Assignment: Throughout the entries below, report every line where "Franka" is found.

==== Dataset ====

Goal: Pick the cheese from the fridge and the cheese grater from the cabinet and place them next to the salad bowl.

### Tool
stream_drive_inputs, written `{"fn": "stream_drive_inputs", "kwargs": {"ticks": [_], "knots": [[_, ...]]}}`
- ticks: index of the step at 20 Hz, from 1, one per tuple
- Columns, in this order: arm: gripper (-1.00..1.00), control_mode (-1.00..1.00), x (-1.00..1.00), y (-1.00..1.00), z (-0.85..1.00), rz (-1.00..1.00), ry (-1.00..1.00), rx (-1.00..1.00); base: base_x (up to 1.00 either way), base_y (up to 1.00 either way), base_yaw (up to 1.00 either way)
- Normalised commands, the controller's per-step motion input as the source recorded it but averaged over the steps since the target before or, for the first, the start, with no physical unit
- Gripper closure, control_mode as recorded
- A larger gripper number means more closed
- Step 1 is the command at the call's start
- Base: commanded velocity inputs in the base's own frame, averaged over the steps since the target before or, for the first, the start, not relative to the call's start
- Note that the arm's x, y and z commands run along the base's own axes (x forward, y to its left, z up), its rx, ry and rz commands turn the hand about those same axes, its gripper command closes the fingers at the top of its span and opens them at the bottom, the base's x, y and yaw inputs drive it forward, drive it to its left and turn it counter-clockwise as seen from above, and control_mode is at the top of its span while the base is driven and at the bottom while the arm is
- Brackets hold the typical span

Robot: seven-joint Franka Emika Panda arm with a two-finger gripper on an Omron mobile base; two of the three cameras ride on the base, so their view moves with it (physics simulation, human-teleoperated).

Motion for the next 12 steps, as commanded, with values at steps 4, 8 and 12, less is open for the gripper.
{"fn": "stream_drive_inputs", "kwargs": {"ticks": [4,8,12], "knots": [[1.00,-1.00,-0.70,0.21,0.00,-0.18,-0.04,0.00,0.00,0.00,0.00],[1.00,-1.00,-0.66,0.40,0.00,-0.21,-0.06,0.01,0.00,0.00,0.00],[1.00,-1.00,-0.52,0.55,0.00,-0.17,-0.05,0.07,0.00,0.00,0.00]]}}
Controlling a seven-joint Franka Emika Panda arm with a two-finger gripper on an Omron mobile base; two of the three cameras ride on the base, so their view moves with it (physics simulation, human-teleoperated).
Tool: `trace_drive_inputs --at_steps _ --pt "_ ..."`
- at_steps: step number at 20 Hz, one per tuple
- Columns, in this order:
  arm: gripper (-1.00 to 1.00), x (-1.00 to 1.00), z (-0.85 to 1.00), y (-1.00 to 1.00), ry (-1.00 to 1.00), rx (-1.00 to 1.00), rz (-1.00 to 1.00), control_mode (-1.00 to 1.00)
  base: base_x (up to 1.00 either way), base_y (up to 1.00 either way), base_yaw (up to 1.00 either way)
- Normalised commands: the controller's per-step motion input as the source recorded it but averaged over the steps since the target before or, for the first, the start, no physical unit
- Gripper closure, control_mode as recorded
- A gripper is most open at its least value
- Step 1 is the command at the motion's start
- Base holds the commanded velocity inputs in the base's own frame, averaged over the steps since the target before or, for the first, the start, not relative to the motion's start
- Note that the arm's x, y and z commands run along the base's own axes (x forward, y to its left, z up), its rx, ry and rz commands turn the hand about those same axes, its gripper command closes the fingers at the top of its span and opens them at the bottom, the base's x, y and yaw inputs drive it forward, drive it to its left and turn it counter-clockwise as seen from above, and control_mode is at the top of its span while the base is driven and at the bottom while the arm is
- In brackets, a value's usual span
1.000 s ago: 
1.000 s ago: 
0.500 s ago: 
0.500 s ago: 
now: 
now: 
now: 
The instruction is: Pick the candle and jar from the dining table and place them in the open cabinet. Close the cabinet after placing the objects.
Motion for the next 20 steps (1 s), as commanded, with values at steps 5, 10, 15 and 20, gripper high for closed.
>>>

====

Task answer:
Robot: seven-joint Franka Emika Panda arm with a two-finger gripper on an Omron mobile base; two of the three cameras ride on the base, so their view moves with it (physics simulation, human-teleoperated).
Controlling a seven-joint Franka Emika Panda arm with a two-finger gripper on an Omron mobile base; two of the three cameras ride on the base, so their view moves with it (physics simulation, human-teleoperated).

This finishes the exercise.